The Quest for Humor

A couple of weeks ago I had dinner with a friend and he asked me, “What’s missing from your life?”  I thought for a second and replied, “Humor”.  As a soon to be divorcee I realized that I don’t spend a lot of time laughing.  I’m kinda high strung folks.  I live by a schedule and have been known to overbook.  I am really into time management or I’m a control freak. Not sure which yet.  Maybe a little bit of both.  How does one get more humor into her life when you’re already overbooked? You guessed it. Technology.  On-line dating specifically.  

So, in an effort to figure out how to meet people, I decided to try on-line dating.  Now, let’s be clear…I’m not looking for a relationship.  Just friends with casual dating.  Bowling, movies or wine tastings.  No romance.  Now, as a newbie to the on-line dating world, I tried hard to figure out what I would say on my profile.  Um, I am a Jesus loving control freak?  Too scary.  I’m a woman who lives by her calendar and doesn’t like change?  Too crazy.  So, here’s what I said:

Profile of a Newbie

I’m a God-fearing, intellectual soon to be divorced single mother of one.  I like reading everything, blogging, kids, church, family and friends.  I enjoy travelling, trying new restaurants and hanging out with my friends.  I love my job and what I do.  I love to laugh. Charm and chivalry are great qualities.  In my spare time, I volunteer my time and talents with various organizations. I love all types of music:  rock, r&b, hip-hop, gospel, jazz and country.  I am happy.

Can someone please tell me what about that profile screams “Hey crazy dude stalking me! Let’s get it on and popping?” Nothing!  But, I digress.  I have met some of the weirdest men in the last 8 days that my profile has been active and I am at the verge of removing it.  See, I don’t think a high strung control freak is cut out for the cut throat world of on-line dating or the creeps that troll that site.  So, in an effort to humor you, let’s laugh at some of the responses I’ve received:

  • Hey sexy! You’re sexy as hell 
    • (Really dude?)
  • Hey you’re sexy for a 39 year old woman! 
    • (WTH? What does that mean? Haven’t you heard that black don’t crack?)
  • Hey I want to get to know you both internally and spiritually so we can bear fruit together? 
    • (WTH? You sound like you’re trying to either penetrate or impregnate me and both are a negative)
  • I want a drama free chick that loves to be romanced 
    • (Why call her a chick then call yourself a romantic?  Doesn’t work)
  • I’m 50 and I’m looking to marry and have children 
    • (Dude, I said casual dating and no more children will ever come from my womb.  What are you missing?)
  • I’m sexually uninhibited.  I will do whatever it takes to put a smile on my woman’s face except swing from the ceilings. 
    • (Yep, I just fell out laughing too)
  • Want to go to Myrtle Beach with me this weekend?  
    • (Um no, I decided to take a roofie and see how date rape will work out)
  • Why are you so uptight? 
    • (It’s my panties.  They get tighter every time I hear BS)
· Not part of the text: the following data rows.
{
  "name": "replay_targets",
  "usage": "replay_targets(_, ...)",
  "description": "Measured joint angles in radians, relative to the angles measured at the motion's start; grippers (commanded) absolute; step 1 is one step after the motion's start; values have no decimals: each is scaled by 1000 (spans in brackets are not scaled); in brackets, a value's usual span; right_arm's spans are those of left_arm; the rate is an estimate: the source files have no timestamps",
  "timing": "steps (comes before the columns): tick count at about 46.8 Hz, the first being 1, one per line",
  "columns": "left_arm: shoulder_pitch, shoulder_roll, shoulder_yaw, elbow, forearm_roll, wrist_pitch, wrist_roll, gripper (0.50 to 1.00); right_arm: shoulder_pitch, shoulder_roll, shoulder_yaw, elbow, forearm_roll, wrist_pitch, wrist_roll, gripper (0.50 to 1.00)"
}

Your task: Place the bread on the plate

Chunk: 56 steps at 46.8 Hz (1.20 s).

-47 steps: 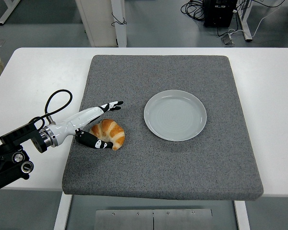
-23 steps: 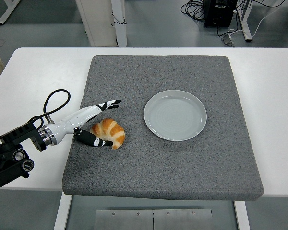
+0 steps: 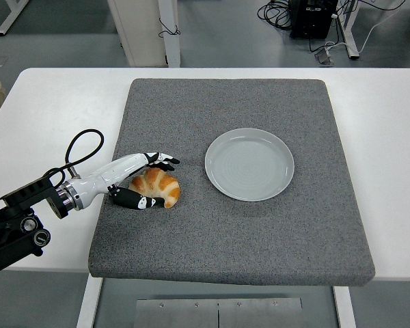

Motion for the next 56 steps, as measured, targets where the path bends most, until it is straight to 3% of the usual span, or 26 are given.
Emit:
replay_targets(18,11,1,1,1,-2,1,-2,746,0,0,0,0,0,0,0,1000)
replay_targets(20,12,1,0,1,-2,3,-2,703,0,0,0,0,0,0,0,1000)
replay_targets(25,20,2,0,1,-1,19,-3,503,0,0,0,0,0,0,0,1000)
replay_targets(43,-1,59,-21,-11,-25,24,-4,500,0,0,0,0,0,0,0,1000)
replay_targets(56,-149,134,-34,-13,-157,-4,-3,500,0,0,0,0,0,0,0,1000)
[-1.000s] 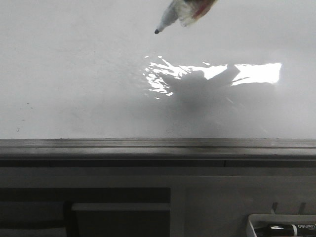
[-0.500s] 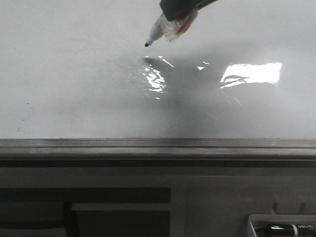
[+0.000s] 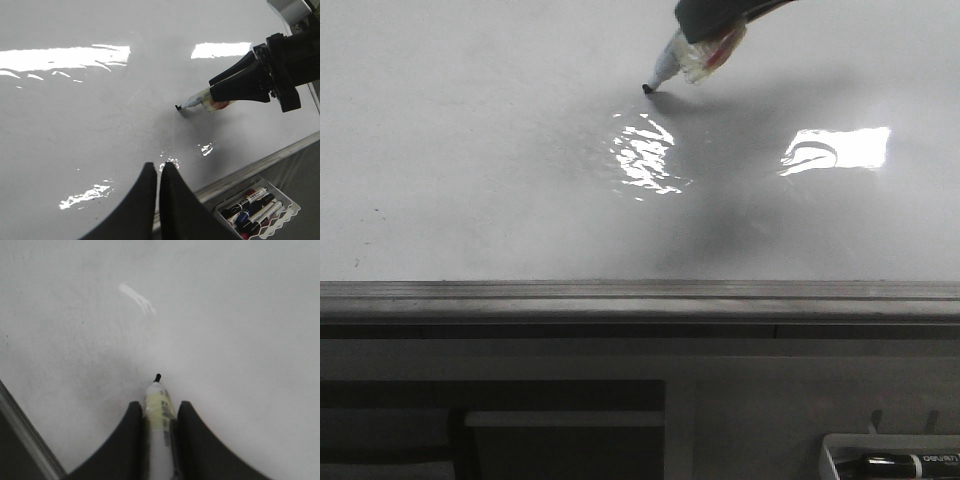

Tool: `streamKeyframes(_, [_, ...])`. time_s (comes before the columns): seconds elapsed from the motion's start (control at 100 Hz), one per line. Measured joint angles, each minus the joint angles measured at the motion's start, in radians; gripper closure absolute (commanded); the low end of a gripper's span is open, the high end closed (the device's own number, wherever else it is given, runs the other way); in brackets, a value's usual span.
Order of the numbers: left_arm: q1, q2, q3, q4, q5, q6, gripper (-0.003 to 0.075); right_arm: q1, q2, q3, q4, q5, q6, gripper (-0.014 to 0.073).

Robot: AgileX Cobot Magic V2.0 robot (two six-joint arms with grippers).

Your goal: Write number 5 on whiteboard

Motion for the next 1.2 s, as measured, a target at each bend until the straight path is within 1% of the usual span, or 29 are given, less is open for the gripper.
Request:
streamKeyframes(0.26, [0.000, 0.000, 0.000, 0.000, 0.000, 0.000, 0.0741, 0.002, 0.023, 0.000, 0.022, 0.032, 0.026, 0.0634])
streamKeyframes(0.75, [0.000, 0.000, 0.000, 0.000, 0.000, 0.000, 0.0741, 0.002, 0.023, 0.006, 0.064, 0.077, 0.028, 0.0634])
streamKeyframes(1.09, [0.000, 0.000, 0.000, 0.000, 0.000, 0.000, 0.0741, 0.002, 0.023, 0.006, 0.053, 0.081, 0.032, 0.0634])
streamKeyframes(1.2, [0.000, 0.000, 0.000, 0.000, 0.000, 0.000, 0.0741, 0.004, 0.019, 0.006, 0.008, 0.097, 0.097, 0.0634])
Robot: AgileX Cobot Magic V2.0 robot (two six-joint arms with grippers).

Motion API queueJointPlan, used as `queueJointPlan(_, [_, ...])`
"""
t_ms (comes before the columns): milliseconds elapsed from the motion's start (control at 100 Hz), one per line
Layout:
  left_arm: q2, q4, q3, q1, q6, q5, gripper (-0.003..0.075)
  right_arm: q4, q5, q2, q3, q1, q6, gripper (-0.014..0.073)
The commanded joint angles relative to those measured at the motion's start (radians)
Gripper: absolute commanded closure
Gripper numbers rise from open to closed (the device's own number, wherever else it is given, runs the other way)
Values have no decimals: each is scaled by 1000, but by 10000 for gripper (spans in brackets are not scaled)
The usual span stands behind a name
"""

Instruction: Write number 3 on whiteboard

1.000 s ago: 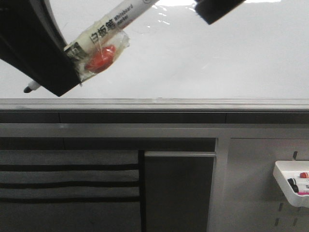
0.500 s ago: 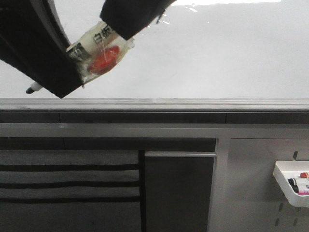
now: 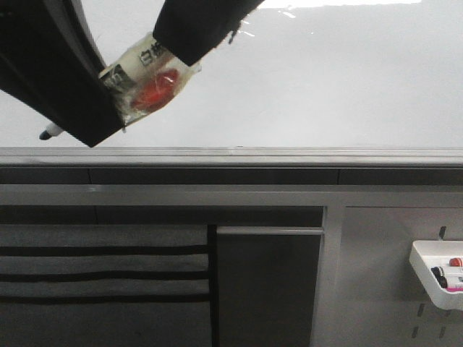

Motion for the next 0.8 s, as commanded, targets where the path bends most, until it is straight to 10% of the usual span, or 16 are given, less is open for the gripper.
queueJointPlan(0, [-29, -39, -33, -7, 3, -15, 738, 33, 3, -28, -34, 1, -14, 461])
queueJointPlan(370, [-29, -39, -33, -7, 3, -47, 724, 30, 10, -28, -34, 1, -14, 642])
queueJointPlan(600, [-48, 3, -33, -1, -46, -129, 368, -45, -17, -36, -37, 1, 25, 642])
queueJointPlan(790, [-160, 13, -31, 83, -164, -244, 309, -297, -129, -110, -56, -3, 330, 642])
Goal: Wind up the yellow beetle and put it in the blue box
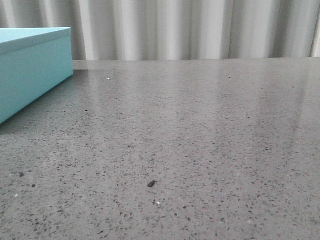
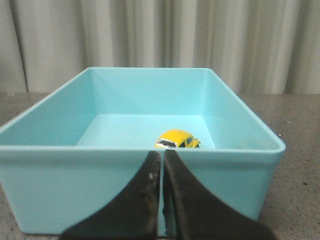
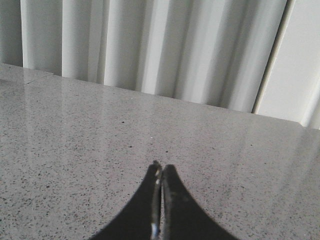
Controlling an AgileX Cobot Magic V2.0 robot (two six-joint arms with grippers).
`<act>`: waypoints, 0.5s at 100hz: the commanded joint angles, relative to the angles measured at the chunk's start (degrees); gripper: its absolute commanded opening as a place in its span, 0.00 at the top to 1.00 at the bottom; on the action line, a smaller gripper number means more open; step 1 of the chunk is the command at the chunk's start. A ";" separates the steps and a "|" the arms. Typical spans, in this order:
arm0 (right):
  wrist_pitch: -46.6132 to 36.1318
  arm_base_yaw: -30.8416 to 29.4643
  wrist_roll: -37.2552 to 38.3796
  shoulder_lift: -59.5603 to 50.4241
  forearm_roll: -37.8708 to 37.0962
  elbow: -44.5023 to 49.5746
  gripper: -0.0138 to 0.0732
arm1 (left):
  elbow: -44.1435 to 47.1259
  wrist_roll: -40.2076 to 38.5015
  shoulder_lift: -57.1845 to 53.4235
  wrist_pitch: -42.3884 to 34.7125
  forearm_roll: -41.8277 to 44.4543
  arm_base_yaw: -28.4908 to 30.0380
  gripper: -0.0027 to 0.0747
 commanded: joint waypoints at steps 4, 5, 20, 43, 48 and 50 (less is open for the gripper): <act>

Now you see what I am dealing with right?  I think I should just try to meet people the old-fashioned way…run over them with my car.  No for real, in this age of dating I think it is important for both men and women to have standards, but I can pay my own way.  I am not interested in a friends with benefits relationship and I put my relationship with my son before anyone except God.  That being said…If you’re somewhat attractive, easy going with a sense of humor, please call me and invite me to the gun range for an afternoon of lead bliss! LOL!